This element permits the administrators to make a centralized global configuration policy for their organization that is pushed out to the entirety of the Windows devices on their network. The vulnerability was quite a serious one as it was capable enough to influence all Windows variants since Windows Server 2008.

These Group Policies allow an administrator to control how a computer can be utilized, like 'disabling settings in apps, prohibiting apps from running, enabling and disabling Windows features, and even deploying the same wallpaper on every Windows computer.'


To appropriately apply these new policies, the gpsvc service or 'Group Policy Client' service, is configured to run with 'system' privileges, which gives the same rights and permissions from the Administrator account.

However, Microsoft has already fixed the 'CVE-2020-1317 | Group Policy Elevation Privilege Vulnerability' discovered by cybersecurity firm CyberArk, who found a symlink attack against a file utilized for Group Policy updates to have access to elevated privileges.

"This vulnerability permits an unprivileged user in a domain environment to perform a file system attack which in turn would allow malicious users to evade anti-malware solutions, bypass security hardening, and could lead to severe damage in an organization network.
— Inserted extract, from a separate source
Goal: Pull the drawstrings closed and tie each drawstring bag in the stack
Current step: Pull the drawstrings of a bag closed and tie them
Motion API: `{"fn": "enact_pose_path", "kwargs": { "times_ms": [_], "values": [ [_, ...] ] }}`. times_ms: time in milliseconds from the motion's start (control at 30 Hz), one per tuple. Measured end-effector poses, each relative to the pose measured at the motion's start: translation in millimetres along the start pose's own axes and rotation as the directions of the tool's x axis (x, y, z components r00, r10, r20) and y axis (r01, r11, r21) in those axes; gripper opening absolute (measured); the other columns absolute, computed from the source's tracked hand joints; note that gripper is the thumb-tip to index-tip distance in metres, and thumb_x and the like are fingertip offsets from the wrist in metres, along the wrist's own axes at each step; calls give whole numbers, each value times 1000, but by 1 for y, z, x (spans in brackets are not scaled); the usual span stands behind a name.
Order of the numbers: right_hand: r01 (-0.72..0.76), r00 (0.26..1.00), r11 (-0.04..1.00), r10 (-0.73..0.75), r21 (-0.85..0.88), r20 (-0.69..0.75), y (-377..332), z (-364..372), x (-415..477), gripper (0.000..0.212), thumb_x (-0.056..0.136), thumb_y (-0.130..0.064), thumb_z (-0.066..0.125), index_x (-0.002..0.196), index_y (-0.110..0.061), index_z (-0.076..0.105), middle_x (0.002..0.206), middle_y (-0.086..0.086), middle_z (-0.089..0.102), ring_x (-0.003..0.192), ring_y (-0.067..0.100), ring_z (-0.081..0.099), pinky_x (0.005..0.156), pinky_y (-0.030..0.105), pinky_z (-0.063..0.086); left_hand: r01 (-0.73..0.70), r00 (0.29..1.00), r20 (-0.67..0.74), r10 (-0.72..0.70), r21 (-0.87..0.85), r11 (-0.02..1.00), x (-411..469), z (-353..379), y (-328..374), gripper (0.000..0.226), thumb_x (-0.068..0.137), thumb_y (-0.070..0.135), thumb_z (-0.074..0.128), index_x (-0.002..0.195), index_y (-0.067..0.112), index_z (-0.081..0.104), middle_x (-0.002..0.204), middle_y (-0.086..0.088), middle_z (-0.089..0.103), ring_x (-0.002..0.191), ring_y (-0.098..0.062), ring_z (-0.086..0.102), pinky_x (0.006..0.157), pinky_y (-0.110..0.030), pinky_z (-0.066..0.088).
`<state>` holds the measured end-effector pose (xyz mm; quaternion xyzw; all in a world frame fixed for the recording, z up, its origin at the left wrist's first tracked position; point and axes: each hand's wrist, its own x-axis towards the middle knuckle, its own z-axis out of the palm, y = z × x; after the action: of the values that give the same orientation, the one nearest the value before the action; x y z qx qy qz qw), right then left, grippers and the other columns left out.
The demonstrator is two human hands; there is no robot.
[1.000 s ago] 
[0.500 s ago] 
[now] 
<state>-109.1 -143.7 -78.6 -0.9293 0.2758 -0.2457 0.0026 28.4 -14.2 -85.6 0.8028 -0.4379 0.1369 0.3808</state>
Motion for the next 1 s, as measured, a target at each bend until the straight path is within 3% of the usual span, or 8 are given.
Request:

This vulnerability could impact any Windows machine (2008 or higher), to escalate its privileges in a domain environment," CyberArk state in their report.

When playing out a group policy update that applies to the entirety of the devices in an organization, Windows will compose the new policies to a computer in a subfolder of the %LocalAppData% folder that any user, including a standard user, has permission.

Having full access to a file that is known to be utilized by a procedure with SYSTEM privileges, CyberArk found that they could come up with a symbolic link between the file to an RPC command that executes a DLL.

As the Group Policy Client service runs with SYSTEM privileges, when they endeavor to apply the policies in that file, it will rather execute any DLL the attackers need with SYSTEM privileges.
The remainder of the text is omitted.